A Look Back
The roots of the University were firmly planted in 1869 when three French-born religious women arrived in San Antonio from Galveston to establish the first civilian hospital in the area, the Santa Rosa Infirmary, which is today known as CHRISTUS Santa Rosa Health Care.
The three had first come to Texas after the Civil War at the invitation of Bishop Claude Dubuis to care for those suffering from the ravages of cholera and yellow fever.
Upon arriving in Texas, the three started a new religious congregation, the Sisters of Charity of the Incarnate Word, which currently has health care and other ministries in the United States, Mexico, Peru, Zambia, Ireland and Guatamala.

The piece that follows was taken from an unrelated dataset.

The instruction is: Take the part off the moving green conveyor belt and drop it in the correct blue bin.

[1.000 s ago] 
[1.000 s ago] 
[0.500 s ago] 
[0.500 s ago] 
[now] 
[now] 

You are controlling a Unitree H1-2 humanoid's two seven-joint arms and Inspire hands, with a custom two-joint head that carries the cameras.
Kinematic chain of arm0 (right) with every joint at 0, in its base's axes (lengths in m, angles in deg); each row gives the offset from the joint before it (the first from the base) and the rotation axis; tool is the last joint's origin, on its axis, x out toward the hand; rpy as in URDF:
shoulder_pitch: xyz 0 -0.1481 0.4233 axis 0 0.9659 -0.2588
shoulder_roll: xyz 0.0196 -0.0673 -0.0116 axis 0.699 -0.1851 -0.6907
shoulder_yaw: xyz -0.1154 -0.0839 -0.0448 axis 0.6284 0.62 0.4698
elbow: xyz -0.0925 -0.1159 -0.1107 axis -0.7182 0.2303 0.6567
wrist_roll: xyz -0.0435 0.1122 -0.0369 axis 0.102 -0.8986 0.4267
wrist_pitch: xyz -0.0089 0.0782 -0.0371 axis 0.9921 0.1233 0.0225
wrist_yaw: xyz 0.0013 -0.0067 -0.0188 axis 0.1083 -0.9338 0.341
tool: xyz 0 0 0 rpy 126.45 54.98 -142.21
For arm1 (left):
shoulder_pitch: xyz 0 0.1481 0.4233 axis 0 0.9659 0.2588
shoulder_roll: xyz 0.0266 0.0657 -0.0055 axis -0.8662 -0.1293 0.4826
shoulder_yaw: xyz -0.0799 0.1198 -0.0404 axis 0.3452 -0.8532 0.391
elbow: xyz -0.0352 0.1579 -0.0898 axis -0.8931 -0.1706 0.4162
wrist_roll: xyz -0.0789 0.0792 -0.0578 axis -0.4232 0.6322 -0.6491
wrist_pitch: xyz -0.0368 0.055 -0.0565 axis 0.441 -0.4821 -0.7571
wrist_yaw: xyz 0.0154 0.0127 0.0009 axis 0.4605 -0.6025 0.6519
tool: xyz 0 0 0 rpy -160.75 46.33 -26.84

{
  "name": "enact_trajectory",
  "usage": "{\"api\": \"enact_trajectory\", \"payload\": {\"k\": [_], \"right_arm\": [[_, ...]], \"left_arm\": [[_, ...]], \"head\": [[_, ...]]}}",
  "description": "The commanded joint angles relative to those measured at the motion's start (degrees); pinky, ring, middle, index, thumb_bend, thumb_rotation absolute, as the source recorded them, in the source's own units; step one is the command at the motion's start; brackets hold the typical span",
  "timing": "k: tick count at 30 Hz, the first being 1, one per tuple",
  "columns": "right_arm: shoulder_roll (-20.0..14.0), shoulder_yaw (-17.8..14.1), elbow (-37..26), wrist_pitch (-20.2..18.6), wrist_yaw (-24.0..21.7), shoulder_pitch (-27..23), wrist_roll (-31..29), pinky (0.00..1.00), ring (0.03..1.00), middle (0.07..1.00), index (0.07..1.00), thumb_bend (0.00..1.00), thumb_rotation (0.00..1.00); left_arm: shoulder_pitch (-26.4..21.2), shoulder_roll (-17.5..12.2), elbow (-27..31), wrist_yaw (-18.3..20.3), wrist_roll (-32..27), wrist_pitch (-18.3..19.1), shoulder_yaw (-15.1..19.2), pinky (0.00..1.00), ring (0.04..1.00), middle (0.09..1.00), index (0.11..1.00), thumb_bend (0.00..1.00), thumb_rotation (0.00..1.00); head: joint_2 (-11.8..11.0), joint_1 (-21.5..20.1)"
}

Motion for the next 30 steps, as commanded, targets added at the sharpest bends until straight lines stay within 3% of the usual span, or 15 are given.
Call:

Early ventures in health care and also in the care of orphans, of which privately operated St. Peter-St. Joseph Children’s Home is still a legacy, rapidly led to the need for the education of those in their care, and elsewhere, and also the continued education of their own Sisters. All of the ministries in health and education were formalized by State of Texas recognition in 1881, when Incarnate Word was founded as a center of higher learning for women.
The education of children in the inner city led to the formation of the Academy of the Incarnate Word which, by 1909 had become the College and Academy of the Incarnate Word and relocated to the sprawling acreage of land that had previously been the estate of San Antonio banker-philanthropist George Washington Brackenridge, located some three miles from the center of the city. Incarnate Word now had a commitment to education from pre-school through graduate school. That rich tradition continues in the 21st century through the elementary and secondary school outreach of the Brainpower Connection, the management of Incarnate Word High School and St. Anthony Catholic High School, doctoral degrees in education and pharmacy, and more than 80 sister-school agreements for reciprocal education in over 30 countries.